Am Tag nach der Landtagswahl in Sachsen-Anhalt haben mehrere Migrationsorganisationen öffentlich auf das Ergebnis reagiert, das einen deutlichen Sieg der AfD verzeichnet. Die Organisationen äußern Besorgnis über mögliche politische Verschiebungen in der Integrations- und Asylpolitik, sollten die Rechtspopulisten eine Regierung bilden. In Stellungnahmen, die am Vormittag in Magdeburg veröffentlicht wurden, sprechen Vertreter*innen von einem „Weckruf für die demokratische Zivilgesellschaft“.

Die AfD erzielte bei der Wahl laut vorläufigen Ergebnissen über 30 Prozent der Stimmen – ein historischer Erfolg für die Partei in einem ostdeutschen Bundesland.
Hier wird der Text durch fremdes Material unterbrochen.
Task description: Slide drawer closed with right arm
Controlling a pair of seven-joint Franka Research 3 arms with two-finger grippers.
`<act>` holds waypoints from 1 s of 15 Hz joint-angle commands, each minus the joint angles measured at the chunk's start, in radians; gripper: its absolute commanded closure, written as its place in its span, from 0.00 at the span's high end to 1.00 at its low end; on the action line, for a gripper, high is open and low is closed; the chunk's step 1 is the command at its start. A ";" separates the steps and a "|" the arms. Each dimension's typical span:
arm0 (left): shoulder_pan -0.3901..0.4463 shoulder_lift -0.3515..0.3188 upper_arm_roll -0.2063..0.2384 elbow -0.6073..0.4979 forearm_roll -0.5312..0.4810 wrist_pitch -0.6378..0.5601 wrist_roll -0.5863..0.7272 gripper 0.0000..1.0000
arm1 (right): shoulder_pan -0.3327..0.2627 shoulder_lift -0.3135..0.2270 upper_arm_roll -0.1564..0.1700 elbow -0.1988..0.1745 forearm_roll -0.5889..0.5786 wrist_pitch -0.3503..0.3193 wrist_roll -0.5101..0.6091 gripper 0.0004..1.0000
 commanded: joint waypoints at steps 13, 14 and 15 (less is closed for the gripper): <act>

Kritiker befürchten, dass eine mögliche Regierungsbeteiligung der AfD zu restriktiveren Migrationsgesetzen, der Schließung von Beratungsstellen für Migrant*innen und einer Aufkündigung bestehender Integrationsprogramme führen könnte. „Es geht nicht nur um Gesetze, sondern um die Sicherheit und das Gefühl der Zugehörigkeit tausender Menschen im Land“, sagte eine Sprecherin der Initiative Vielfalt Sachsen-Anhalt.

Die Organisationen rufen Bundes- und Landespolitiker auf, demokratische Werte zu verteidigen und strukturelle Diskriminierung entgegenzutreten. In den kommenden Tagen sind landesweite Protestkundgebungen in Magdeburg, Halle und Dessau-Roßlau geplant.